Аккару минул это импровизированное кладбище и присел около крайней могилы, выложенной круглыми камнями. Здесь покоился последний человек, и Он это знал. Потому что больше не чувствовал пряного запаха крови, не слышал - так, как может слышать только вампир - людей. Аккару знал, потому что сам убил последнего из их рода.

… Они разговаривали, не считая времени. Последний человек и последний вампир. Живой и неживой. Ранее - смертельные враги. Теперь - уставшие, изморенные одиночеством и душевной пустотой собеседники. Вспоминали прошлое, говорили обо всём, что придёт в голову, смеялись, плакали. Человек был очень слаб. Радиация почти съела его кожу, глаза, волосы. Пыль пропитала кровоточащее, источенное болезнью тело, и кашель поминутно душил пересохшее горло. Он знал, что умрёт, и это знание Аккару прочёл в его мутных полуразложившихся глазах. Тогда вампир встал, и лёгким взмахом руки перерезал несчастному шею, чтобы тот умер, как человек, а не как больной червь, заживо сгнивающий в этом декадантском, похожем на большой склеп, мире. И те секунды, пока жизнь выливалась из его распоротой артерии, Человек улыбался.

…Вампир всю ночь просидел у небольшого холмика, и прохладный ветер играл его пыльными волосами. Когда же - как он почувствовал - наступило утро, Аккару нагнулся и поцеловал землю на могиле, отдавая последний долг тому, чьё племя было для него всем на этой ранее красивой планете. Он понял это слишком поздно - тогда, когда остался наедине со своим могуществом, которое раньше давало ему право чувствовать себя выше смертных, не замечая людской суеты - суеты скота. Он обречён вечно скитаться по этой выжженной пустоши, слабея от голода, но не умирая, проклиная тот страшный день, ненавидя прекрасное уродство человеческих душ. Он - такой сильный и могущественный - не мог даже убить себя. Видения закружились перед ним: истощённый, разбитый, Аккару лежит на этой проклятой земле, веками, тысячелетиями смотря в бесстрастно-неизменчивое небо и не умирая. Не семикратный - тысячекратный опыт одиночества.

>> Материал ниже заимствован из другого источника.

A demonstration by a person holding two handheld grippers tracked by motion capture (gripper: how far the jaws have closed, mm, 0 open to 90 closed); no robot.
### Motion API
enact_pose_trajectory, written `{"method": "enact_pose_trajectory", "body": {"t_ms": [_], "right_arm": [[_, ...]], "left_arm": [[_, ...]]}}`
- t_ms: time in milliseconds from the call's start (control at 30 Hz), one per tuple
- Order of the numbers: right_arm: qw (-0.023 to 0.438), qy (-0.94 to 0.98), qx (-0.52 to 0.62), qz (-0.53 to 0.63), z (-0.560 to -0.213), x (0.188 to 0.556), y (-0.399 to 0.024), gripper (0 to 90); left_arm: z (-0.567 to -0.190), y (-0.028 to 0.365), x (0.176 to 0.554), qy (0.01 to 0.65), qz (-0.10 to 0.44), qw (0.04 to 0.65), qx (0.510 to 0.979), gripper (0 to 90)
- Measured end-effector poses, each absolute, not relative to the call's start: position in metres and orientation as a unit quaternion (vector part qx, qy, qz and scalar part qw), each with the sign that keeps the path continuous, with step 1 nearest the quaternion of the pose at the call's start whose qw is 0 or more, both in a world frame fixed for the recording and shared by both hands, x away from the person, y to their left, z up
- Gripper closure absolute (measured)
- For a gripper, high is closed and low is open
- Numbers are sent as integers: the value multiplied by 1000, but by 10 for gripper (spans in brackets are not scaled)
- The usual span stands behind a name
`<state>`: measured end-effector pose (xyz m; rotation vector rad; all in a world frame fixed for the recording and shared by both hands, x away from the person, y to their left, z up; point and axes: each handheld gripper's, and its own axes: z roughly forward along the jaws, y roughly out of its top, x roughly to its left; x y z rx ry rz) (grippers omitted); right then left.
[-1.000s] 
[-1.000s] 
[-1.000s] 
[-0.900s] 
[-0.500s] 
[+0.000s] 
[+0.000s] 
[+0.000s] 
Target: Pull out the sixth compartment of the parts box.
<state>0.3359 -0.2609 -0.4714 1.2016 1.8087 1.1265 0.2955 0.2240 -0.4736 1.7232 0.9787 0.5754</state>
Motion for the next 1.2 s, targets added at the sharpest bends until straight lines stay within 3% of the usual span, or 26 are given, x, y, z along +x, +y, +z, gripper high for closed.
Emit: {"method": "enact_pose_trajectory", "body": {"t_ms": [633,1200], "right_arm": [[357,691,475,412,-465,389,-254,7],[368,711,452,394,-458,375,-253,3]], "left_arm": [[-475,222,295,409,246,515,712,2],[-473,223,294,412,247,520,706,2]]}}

…И тогда Он поднял голову к небесам и завыл. Вой - страшный, голодный и пронзительный вой обречённого на одинокое бессмертие; вой, в который Аккару вложил всю свою силу, ненависть, безумие и воспоминания; - вой этот разлился по чёрной земле, поднялся к небесам, терзая и разрывая их в клочья. Смоляные тучи разбивались на миллиарды редеющих кусков, и в эту брешь, похожую на исполинский беззубый рот, хлынуло солнце. Солнце, лучи которого уже целый век не ласкали искорёженную планету, с жадностью обнимало её, мягко обволакивая светом нового утра.

… Но Солнце никого не нашло, никого не могло согреть. И последнее, что оно увидело перед тем, как снова затаиться под одеялом ядовитых свинцовых облаков, был вампир, медленно тающий прахом под золотистыми лучами - с улыбкой на бледных губах.